(Task to carry out):
Nothing past the line containing "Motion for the" belongs in the output. Copy exactly every line of the data below from the first up to and including it.

====================

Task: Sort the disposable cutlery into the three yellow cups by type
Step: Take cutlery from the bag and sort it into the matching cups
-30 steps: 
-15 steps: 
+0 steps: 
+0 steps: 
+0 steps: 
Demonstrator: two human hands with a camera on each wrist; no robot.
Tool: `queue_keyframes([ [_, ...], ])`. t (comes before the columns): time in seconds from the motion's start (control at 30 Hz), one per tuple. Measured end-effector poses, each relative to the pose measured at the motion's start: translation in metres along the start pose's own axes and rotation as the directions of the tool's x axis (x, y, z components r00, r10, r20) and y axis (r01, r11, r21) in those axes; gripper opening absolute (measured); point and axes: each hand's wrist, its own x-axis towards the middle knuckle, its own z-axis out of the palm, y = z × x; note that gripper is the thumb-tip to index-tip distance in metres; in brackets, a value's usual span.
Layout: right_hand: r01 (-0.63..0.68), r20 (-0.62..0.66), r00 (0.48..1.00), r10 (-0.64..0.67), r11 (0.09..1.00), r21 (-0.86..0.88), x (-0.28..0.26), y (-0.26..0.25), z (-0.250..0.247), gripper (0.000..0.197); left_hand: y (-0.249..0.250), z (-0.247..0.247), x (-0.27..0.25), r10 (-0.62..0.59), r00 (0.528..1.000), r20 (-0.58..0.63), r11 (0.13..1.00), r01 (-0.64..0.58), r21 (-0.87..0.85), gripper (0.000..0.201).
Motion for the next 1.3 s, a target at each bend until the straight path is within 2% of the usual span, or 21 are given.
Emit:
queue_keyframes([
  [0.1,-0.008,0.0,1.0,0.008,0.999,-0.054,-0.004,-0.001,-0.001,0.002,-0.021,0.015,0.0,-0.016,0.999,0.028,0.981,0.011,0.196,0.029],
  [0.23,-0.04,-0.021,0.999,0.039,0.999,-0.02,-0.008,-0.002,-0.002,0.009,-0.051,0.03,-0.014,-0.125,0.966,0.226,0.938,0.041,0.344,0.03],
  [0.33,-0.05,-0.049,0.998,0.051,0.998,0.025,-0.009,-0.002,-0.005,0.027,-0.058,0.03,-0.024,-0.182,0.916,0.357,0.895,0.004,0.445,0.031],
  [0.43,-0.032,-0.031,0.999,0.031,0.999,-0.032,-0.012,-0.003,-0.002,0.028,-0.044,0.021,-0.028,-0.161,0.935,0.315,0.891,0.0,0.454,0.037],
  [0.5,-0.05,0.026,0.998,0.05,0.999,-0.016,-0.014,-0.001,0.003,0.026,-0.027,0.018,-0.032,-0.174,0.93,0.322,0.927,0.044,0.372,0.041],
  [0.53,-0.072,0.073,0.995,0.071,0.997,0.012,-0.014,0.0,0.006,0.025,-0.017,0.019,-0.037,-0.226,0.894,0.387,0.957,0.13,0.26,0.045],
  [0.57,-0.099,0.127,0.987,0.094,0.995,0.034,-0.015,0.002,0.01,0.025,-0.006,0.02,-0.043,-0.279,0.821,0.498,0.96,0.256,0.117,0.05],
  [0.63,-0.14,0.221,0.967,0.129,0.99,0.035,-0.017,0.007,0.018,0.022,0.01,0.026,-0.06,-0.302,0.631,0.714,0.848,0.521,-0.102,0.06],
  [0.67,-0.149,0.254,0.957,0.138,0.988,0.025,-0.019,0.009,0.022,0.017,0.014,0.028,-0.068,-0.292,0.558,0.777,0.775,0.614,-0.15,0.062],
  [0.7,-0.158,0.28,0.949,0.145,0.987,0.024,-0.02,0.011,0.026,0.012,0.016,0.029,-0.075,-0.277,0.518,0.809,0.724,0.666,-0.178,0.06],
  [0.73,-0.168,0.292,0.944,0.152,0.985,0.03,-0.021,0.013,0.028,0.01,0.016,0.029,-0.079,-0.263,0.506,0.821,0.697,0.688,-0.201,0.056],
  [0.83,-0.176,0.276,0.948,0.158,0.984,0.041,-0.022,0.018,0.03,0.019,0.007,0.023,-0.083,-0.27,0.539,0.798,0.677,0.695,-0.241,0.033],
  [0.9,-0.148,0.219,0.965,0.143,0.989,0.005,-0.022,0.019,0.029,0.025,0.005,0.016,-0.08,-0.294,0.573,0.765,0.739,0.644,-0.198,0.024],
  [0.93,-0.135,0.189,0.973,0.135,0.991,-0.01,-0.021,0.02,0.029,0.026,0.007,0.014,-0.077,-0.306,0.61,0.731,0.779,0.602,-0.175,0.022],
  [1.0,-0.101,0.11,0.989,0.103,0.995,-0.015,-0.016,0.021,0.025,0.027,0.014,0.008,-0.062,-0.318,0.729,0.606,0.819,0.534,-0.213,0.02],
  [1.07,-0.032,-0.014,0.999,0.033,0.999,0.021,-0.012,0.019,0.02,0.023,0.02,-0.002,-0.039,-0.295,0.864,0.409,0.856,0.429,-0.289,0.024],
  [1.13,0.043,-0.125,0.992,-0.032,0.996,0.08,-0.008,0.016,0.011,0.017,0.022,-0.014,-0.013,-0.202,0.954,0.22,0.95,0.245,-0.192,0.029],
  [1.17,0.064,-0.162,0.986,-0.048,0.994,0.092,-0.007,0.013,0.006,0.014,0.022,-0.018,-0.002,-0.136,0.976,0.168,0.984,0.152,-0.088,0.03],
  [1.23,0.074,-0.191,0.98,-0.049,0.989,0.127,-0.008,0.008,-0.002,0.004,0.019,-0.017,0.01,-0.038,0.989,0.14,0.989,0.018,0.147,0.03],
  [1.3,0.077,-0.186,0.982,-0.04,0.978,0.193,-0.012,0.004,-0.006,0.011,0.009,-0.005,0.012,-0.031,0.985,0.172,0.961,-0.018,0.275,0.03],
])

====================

(Answer to this exercise):
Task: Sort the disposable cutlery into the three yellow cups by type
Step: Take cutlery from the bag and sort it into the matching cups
-30 steps: 
-15 steps: 
+0 steps: 
+0 steps: 
+0 steps: 
Demonstrator: two human hands with a camera on each wrist; no robot.
Tool: `queue_keyframes([ [_, ...], ])`. t (comes before the columns): time in seconds from the motion's start (control at 30 Hz), one per tuple. Measured end-effector poses, each relative to the pose measured at the motion's start: translation in metres along the start pose's own axes and rotation as the directions of the tool's x axis (x, y, z components r00, r10, r20) and y axis (r01, r11, r21) in those axes; gripper opening absolute (measured); point and axes: each hand's wrist, its own x-axis towards the middle knuckle, its own z-axis out of the palm, y = z × x; note that gripper is the thumb-tip to index-tip distance in metres; in brackets, a value's usual span.
Layout: right_hand: r01 (-0.63..0.68), r20 (-0.62..0.66), r00 (0.48..1.00), r10 (-0.64..0.67), r11 (0.09..1.00), r21 (-0.86..0.88), x (-0.28..0.26), y (-0.26..0.25), z (-0.250..0.247), gripper (0.000..0.197); left_hand: y (-0.249..0.250), z (-0.247..0.247), x (-0.27..0.25), r10 (-0.62..0.59), r00 (0.528..1.000), r20 (-0.58..0.63), r11 (0.13..1.00), r01 (-0.64..0.58), r21 (-0.87..0.85), gripper (0.000..0.201).
Motion for the next 1.3 s, a target at each bend until the straight path is within 2% of the usual span, or 21 are given.

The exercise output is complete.